I even read somewhere that some cities have installed pedestrian signals on the ground so that people approaching or crossing roads can see as they stare downwards at their phone! It’s astonishing.
I am particularly interested in the results among the iGen’s who have always known this kind of technology in their hands. Jean Twenge gave a TED Talk called iGen: The Smartphone Generation,
And in a great 2017 article in The Atlantic, she asks, Have Smartphones Destroyed a Generation?
“The arrival of the smartphone has radically changed every aspect of teenagers’ lives, from the nature of their social interactions to their mental health. These changes have affected young people in every corner of the nation and in every type of household. The trends appear among teens poor and rich; of every ethnic background; in cities, suburbs, and small towns. Where there are cell towers, there are teens living their lives on their smartphone.”
She charts an alarmingly depressing situation that aligns with the Guardian article cited above:
“Psychologically, however, they are more vulnerable than Millennials were: Rates of teen depression and suicide have skyrocketed since 2011. It’s not an exaggeration to describe iGen as being on the brink of the worst mental-health crisis in decades. Much of this deterioration can be traced to their phones.”
She adds,
“But the twin rise of the smartphone and social media has caused an earthquake of a magnitude we’ve not seen in a very long time, if ever. There is compelling evidence that the devices we’ve placed in young people’s hands are having profound effects on their lives—and making them seriously unhappy.”
Seriously unhappy! That’s not good. While I agree with Jordan Peterson that the goal of life is not to seek what makes us happy but rather, what is meaningful, being happy is not to be despised, that’s why I love this song so much:
Nevertheless,
“There’s not a single exception.

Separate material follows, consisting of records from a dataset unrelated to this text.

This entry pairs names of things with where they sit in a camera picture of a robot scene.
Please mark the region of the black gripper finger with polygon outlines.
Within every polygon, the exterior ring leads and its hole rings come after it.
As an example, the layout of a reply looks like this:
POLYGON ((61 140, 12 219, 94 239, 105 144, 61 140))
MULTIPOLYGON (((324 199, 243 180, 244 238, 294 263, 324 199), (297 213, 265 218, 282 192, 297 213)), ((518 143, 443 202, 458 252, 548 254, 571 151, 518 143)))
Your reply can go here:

All screen activities are linked to less happiness, and all nonscreen activities are linked to more happiness…..Social media levy a psychic tax on the teen doing the posting as well, as she anxiously awaits the affirmation of comments and likes.”

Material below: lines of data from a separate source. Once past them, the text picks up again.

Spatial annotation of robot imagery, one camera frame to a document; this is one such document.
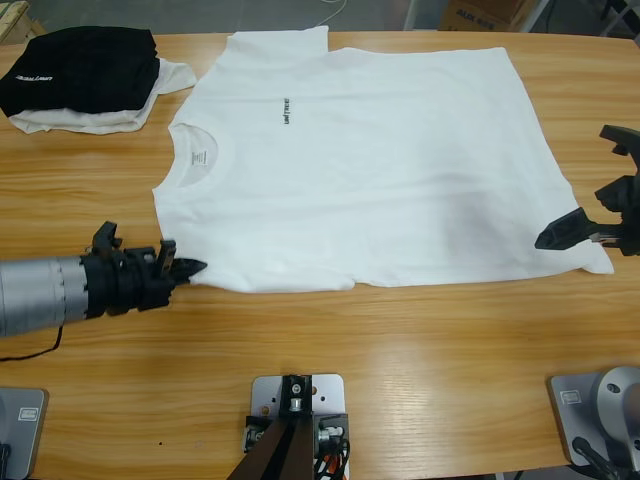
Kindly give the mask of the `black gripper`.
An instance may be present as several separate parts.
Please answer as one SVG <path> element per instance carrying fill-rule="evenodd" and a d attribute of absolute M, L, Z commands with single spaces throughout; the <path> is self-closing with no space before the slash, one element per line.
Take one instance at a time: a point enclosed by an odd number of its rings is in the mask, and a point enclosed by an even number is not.
<path fill-rule="evenodd" d="M 535 248 L 567 250 L 589 237 L 605 248 L 619 249 L 623 256 L 638 256 L 639 173 L 619 177 L 597 190 L 595 197 L 608 211 L 620 214 L 620 224 L 597 224 L 591 233 L 591 220 L 578 207 L 549 223 L 538 235 Z"/>
<path fill-rule="evenodd" d="M 88 295 L 85 316 L 117 316 L 132 309 L 167 306 L 176 287 L 189 284 L 207 267 L 206 262 L 175 255 L 176 242 L 161 240 L 158 257 L 153 247 L 82 256 Z"/>

My friend has recently published his second book called Be Afraid, on the relationship between the horror genre and Christian theology, and he makes precisely this point above about social media.
“Be afraid” is a good title to warn us of where we are going with this if we do nothing. If all of the above is even half right, we are witnessing the opening scene of a real life horror show, played out in the real world because of a pixelated world creating nothing but bored narcissists, unable and ill-equipped to do anything about anything. We are losing in one massive orgy of tech-utopia what Marilyn Robinson so beautifully called “the brilliant consciousness pondering the imponderable.”
All this isn’t a middle aged bloke ranting about the youth of today. I’m talking about me, and what it would mean if I took that leap away from the thing which promises to set me free. I wonder what that feels like. It might remind me of my life before smart-tech. Yet I’m not so addicted as it may seem here. I do turn the things off; I do limit my time on it. I do have tech-free days. But what is it like for someone who doesn’t or can’t.
I mean, this cartoon is funny, but it just shouldn’t be funny:
I laughed, but I don’t want to. Yet I don’t think there is anything new in me wanting to have a break from all this. Matt Fradd wrote an article over at The Catholic Gentleman recently explaining why he was giving up the internet for a month (also, check out the two articles linked at the bottom of the page). In it, he quotes Robert Cardinal Sarah in his book I’m about to start reading which looks excellent, called The Power of Silence – Against the Dictatorship of Noise. He writes that noise is a,
“…deceptive, addictive, and false tranquilizer. The tragedy of our world is never better summed up than in the fury of senseless noise that stubbornly hates silence.”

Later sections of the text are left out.